* [Given entries]:
-=-=-=-=-

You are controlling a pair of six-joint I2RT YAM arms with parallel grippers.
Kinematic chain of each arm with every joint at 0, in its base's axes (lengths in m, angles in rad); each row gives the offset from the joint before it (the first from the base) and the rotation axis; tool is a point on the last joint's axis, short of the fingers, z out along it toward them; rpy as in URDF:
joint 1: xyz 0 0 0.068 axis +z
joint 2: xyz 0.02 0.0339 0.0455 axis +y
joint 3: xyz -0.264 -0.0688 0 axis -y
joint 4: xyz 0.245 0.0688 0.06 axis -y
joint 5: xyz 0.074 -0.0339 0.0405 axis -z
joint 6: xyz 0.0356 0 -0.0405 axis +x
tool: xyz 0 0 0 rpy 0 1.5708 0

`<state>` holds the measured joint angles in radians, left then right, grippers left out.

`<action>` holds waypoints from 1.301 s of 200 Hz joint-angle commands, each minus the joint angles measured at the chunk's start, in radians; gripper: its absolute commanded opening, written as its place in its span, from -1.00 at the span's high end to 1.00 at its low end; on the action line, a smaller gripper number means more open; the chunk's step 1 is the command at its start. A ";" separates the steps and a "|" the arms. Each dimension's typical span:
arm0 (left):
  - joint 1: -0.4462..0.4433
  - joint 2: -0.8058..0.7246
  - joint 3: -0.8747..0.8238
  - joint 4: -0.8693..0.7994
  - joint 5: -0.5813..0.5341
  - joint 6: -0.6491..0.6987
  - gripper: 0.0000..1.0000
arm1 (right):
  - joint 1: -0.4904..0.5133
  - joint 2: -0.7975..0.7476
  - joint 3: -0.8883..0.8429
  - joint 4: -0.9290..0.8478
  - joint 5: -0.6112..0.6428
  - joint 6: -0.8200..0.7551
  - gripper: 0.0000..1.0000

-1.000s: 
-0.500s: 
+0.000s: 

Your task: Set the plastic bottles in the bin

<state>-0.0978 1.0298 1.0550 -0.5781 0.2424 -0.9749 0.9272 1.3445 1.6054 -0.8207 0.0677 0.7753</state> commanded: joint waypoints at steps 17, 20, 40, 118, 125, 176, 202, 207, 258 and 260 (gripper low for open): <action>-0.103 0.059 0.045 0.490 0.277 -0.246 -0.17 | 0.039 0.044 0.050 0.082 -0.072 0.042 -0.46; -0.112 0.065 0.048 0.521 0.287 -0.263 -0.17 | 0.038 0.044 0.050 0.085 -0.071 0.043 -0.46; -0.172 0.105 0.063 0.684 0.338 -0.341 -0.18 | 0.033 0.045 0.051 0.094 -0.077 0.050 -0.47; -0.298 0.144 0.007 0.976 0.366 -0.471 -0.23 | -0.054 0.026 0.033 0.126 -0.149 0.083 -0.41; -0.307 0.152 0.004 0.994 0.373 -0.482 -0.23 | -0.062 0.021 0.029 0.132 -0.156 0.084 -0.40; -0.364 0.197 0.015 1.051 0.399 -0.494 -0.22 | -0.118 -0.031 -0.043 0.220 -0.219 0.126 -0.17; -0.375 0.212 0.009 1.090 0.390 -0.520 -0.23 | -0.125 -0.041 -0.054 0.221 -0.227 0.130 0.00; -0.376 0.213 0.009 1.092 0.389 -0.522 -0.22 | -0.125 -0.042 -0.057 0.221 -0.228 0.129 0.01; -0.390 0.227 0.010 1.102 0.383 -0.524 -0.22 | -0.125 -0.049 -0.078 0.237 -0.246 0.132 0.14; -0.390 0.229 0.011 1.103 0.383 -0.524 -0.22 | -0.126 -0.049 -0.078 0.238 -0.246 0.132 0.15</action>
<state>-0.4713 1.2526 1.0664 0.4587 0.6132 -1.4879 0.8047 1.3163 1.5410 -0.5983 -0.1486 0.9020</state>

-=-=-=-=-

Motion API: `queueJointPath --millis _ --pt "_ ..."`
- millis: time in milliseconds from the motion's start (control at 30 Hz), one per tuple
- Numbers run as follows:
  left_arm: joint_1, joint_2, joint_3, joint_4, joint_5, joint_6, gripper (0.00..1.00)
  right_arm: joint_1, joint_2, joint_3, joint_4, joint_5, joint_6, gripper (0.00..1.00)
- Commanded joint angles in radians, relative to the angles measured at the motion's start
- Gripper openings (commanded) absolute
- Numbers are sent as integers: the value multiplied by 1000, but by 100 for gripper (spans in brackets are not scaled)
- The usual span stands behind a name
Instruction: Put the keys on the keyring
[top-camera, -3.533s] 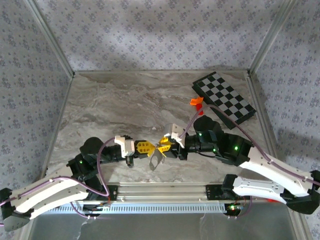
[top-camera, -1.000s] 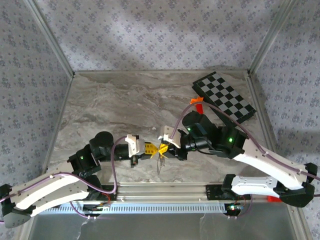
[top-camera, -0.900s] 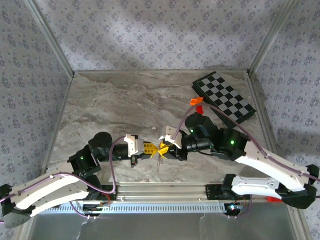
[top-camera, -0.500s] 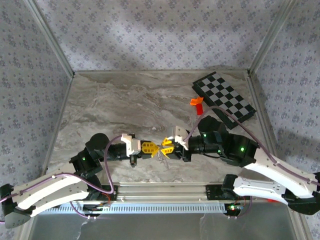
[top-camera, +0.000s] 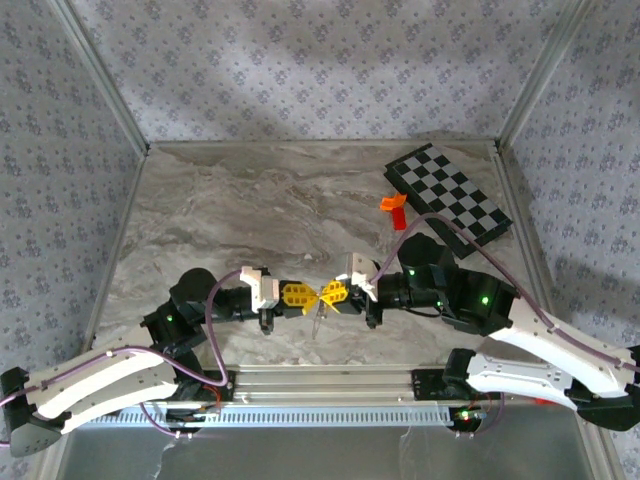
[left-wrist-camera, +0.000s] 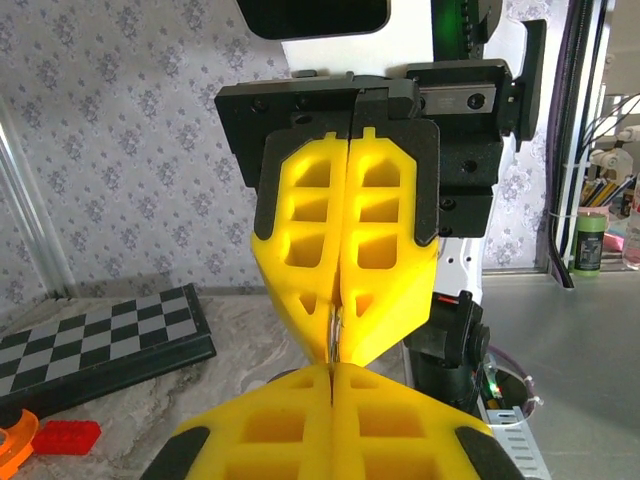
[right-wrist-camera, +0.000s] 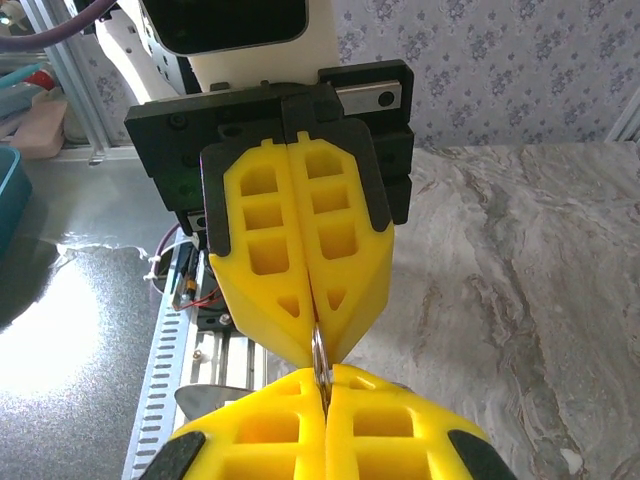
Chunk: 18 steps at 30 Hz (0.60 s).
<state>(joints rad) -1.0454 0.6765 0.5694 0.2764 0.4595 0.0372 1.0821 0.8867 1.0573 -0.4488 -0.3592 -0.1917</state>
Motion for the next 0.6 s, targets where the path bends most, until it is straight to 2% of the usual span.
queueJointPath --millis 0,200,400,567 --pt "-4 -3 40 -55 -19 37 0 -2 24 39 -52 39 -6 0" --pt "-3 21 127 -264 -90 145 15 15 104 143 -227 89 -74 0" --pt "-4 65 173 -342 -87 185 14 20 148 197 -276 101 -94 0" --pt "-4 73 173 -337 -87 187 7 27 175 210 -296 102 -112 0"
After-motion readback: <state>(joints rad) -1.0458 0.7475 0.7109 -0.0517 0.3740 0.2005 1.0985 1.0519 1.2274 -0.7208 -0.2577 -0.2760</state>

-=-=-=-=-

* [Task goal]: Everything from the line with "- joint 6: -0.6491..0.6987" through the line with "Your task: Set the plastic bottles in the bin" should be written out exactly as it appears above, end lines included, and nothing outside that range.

* [Task response]:
  - joint 6: -0.6491..0.6987
  - gripper: 0.0000..1.0000
arm1 (right):
  - joint 1: -0.4904..0.5133
  - joint 2: -0.7975..0.7476
  - joint 3: -0.8883..0.8429
  - joint 4: -0.9290..0.8478
  - joint 5: -0.6112..0.6428
  - joint 6: -0.8200..0.7551
  - gripper: 0.0000..1.0000

-1.000s: 
-0.500s: 
+0.000s: 

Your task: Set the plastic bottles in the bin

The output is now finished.